Secondo il TG5 Alessandro stava progettando una specie di sottrazione internazionale: voleva fuggire (il verbo utilizzato è significativo) in Colombia con la figlia. È falso, voleva trasferirsi con tutta la famiglia. Mailyn era al corrente del progetto e non era affatto terrorizzata all’idea di tornare in Colombia, né temeva per la propria incolumità personale come da più parti si vuol far credere. L’avvocato Tosel: «Quando le ho chiesto se era contenta di andare in Colombia mi ha risposto di sì, che ci sarebbe andata con la bambina». Però oggi diventa funzionale alla costruzione del mostro oppressore e patriarcale l’insinuazione che volesse fuggire da solo con la bambina, strappandola quindi all’affetto di madre e nonna. Sempre il TG5: «La Procura ha chiesto la custodia cautelare in carcere per omicidio volontario aggravato; il GIP si è riservato di decidere, ma ha già disposto la perizia per valutare la capacità di intendere e volere della donna al momento dei fatti». Ecco fatto, è in arrivo la perizia salvifica. Lorena Venier è descritta da tutti come una donna perfetta, madre amorevole capace di crescere il figlio da sola in assenza del padre, scrupolosa, efficiente ed apprezzatissima sul lavoro da colleghi e superiori, accogliente con la nuora venuta dall’estero, innamorata della nipotina.

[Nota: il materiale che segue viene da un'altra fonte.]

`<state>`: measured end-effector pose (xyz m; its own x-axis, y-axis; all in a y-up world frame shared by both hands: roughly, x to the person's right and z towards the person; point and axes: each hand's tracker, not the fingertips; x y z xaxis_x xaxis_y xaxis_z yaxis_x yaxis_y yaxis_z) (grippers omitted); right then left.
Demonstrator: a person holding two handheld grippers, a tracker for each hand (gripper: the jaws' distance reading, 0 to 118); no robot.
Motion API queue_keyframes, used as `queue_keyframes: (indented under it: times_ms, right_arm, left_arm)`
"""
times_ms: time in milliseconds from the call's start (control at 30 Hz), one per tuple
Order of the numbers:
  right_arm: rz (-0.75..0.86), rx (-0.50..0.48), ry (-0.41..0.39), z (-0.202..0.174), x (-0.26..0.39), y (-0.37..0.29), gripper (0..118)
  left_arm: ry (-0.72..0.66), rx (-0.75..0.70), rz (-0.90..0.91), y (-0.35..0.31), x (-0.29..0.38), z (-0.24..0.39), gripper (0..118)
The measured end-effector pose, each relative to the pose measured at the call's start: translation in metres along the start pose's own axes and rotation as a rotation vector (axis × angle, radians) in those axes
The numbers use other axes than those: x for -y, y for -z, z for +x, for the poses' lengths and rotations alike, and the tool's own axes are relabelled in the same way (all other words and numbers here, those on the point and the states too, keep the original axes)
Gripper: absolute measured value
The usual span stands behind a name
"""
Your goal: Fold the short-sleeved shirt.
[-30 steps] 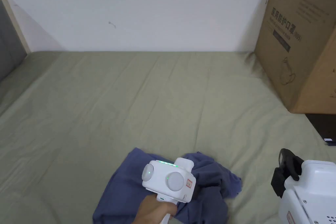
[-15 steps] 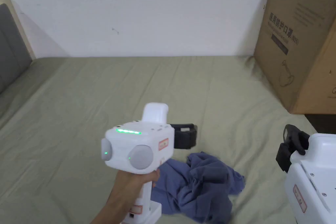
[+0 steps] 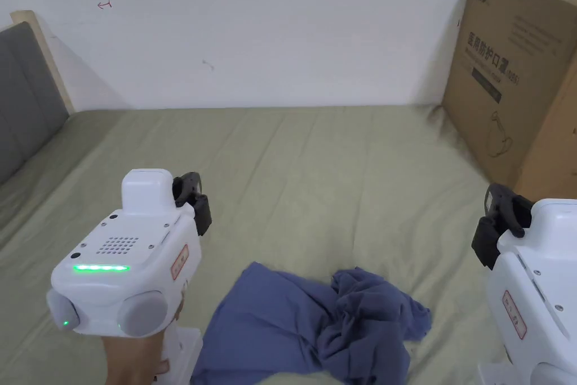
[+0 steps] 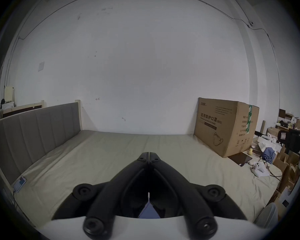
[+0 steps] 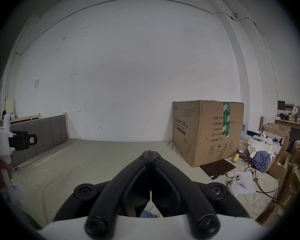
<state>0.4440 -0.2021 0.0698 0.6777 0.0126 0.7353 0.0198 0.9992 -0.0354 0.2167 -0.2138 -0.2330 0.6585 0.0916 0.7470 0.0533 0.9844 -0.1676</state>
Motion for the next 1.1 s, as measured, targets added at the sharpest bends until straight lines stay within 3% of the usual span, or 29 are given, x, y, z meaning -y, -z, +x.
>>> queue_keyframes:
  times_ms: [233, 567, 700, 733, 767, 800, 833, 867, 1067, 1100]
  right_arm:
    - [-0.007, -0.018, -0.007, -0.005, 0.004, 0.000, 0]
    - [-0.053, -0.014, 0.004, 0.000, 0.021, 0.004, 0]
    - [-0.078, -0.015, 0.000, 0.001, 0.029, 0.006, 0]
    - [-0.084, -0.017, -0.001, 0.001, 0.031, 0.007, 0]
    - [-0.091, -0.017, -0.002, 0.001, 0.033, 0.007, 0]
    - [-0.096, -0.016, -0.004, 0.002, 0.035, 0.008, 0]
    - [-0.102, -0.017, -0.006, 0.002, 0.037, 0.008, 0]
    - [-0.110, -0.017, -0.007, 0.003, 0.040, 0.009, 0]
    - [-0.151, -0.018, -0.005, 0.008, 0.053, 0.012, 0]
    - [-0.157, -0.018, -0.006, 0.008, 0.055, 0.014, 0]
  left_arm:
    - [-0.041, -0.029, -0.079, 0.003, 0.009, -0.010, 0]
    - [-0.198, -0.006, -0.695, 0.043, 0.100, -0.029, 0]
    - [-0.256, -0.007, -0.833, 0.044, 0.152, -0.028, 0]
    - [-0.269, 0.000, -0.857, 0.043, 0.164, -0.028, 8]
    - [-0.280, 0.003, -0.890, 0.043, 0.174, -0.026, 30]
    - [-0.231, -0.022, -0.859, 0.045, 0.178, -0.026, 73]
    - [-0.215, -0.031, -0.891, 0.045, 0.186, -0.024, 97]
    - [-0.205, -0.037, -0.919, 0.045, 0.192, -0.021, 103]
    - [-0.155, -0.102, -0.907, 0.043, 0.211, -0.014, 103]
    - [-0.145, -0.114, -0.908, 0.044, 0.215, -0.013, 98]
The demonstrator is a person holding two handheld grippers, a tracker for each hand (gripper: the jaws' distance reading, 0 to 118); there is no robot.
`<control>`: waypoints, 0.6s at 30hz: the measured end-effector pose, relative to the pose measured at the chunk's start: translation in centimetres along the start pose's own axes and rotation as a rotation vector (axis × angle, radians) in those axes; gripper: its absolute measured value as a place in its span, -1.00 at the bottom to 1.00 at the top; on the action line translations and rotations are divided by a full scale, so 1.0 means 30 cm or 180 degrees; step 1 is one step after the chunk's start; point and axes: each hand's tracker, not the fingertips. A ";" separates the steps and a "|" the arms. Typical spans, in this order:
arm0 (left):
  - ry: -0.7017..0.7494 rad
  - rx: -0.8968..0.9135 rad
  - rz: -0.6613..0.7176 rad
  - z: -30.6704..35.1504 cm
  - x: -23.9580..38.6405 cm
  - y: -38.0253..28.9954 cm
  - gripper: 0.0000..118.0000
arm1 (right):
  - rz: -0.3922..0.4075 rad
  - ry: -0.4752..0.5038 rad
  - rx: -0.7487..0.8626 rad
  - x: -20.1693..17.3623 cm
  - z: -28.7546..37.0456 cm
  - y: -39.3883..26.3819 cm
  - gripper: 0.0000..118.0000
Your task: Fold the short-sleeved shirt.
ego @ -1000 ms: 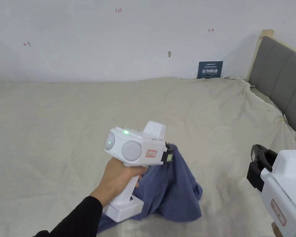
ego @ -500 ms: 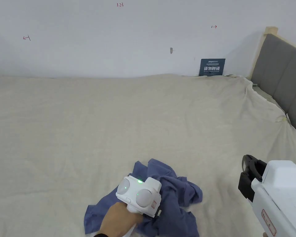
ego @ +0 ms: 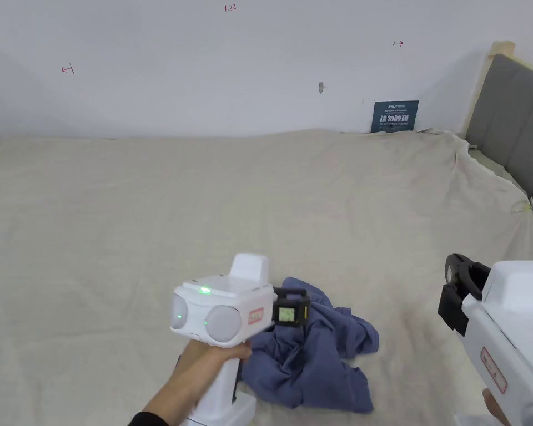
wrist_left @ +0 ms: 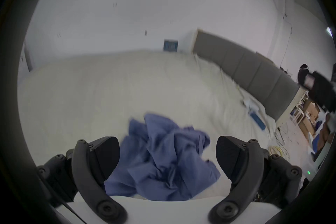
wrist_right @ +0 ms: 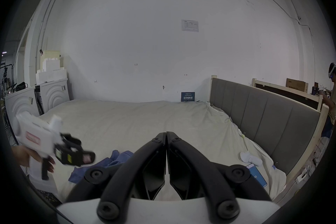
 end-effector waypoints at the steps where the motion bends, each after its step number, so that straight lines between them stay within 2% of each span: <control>1: 0.0055 0.0137 -0.0089 0.051 -0.004 0.024 0.87 | 0.0001 0.0005 0.0022 -0.005 0.002 0.007 -1.00; 7: 0.0517 0.0817 -0.0128 0.272 -0.049 0.094 0.87 | 0.0006 0.0049 0.0130 -0.039 0.024 0.047 -1.00; 14: 0.1278 0.1375 -0.0127 0.381 -0.116 0.030 0.86 | 0.0017 0.0090 0.0227 -0.072 0.033 0.072 -1.00; 16: 0.1383 0.1439 -0.0182 0.386 -0.137 -0.006 0.78 | 0.0016 0.0100 0.0238 -0.076 0.030 0.073 -1.00; 17: 0.1463 0.1503 -0.0221 0.390 -0.142 -0.027 0.66 | 0.0016 0.0105 0.0244 -0.079 0.030 0.073 -1.00; 18: 0.1497 0.1538 -0.0258 0.393 -0.147 -0.045 0.66 | 0.0018 0.0107 0.0249 -0.077 0.024 0.068 -1.00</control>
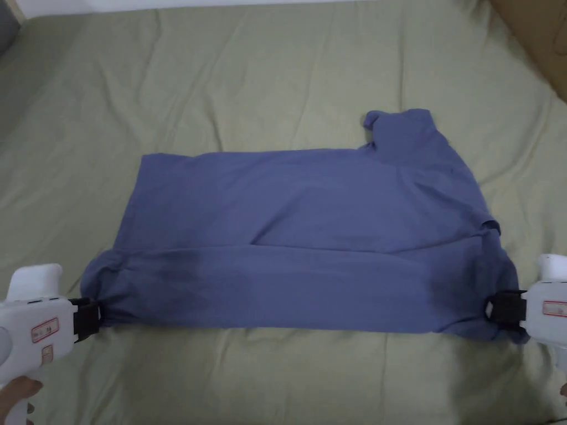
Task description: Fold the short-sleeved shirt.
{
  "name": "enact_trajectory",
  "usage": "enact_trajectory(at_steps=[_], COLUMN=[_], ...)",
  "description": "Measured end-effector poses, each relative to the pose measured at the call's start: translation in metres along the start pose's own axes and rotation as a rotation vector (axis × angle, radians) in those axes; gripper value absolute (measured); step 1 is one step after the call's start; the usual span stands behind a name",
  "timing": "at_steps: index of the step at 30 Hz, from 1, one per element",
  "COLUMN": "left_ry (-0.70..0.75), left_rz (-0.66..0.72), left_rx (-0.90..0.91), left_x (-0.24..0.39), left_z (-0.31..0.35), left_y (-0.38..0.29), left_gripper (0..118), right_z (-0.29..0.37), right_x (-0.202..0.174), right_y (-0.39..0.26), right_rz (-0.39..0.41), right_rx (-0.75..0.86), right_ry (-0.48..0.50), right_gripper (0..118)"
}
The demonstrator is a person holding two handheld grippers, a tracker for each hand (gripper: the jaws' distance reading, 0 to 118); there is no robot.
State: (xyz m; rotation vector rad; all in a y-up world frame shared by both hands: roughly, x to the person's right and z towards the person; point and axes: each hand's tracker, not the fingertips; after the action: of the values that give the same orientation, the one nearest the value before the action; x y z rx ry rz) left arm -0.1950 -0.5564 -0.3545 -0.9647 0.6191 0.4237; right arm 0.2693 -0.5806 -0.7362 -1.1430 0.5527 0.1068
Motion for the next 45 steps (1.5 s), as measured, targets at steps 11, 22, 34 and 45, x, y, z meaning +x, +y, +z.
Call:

Già pronta la perizia salvifica.
Però potrebbe aver perso la capacità di intendere e volere proprio alle 19,30 del 25 luglio, quando ha iniziato insieme a Mailyn a mettere in atto il piano criminale (Lorena stessa lo definisce “piano”, ancora dubbi sulla premeditazione?) con i medicinali sciolti nella limonata, poi le due iniezioni di insulina, poi il tentativo di soffocamento con un cuscino, poi lo strangolamento con i lacci delle scarpe, poi lo smembramento del cadavere avvolto in un lenzuolo per non sporcare, poi la sepoltura nella calce viva preventivamente acquistata online per accelerare il processo di decomposizione, quindi il trasporto in montagna dei resti “consumati” per esaudire la volontà del figlio che voleva essere sepolto tra i monti. «Pensavo che con il tempo si sarebbe consumato. Successivamente lo avrei portato in montagna per abbandonarlo lì, dove lui diceva che voleva fossero destinate le sue spoglie». Solo l’ultima parte del piano non è andata a buon fine poiché Lorena è lucida, fredda e determinata ma Mailyn no: ha un crollo emotivo e chiama il 112 per confessare. Alessandro non ha collaborato, proprio non voleva morire, il piano criminale è durato sei ore tra omicidio e smembramento. Ma ora bisogna vedere se Lorena non sapeva ciò che stava facendo, e soprattutto se addossare colpe al morto si rivelerà utile ad affievolire le colpe delle assassine.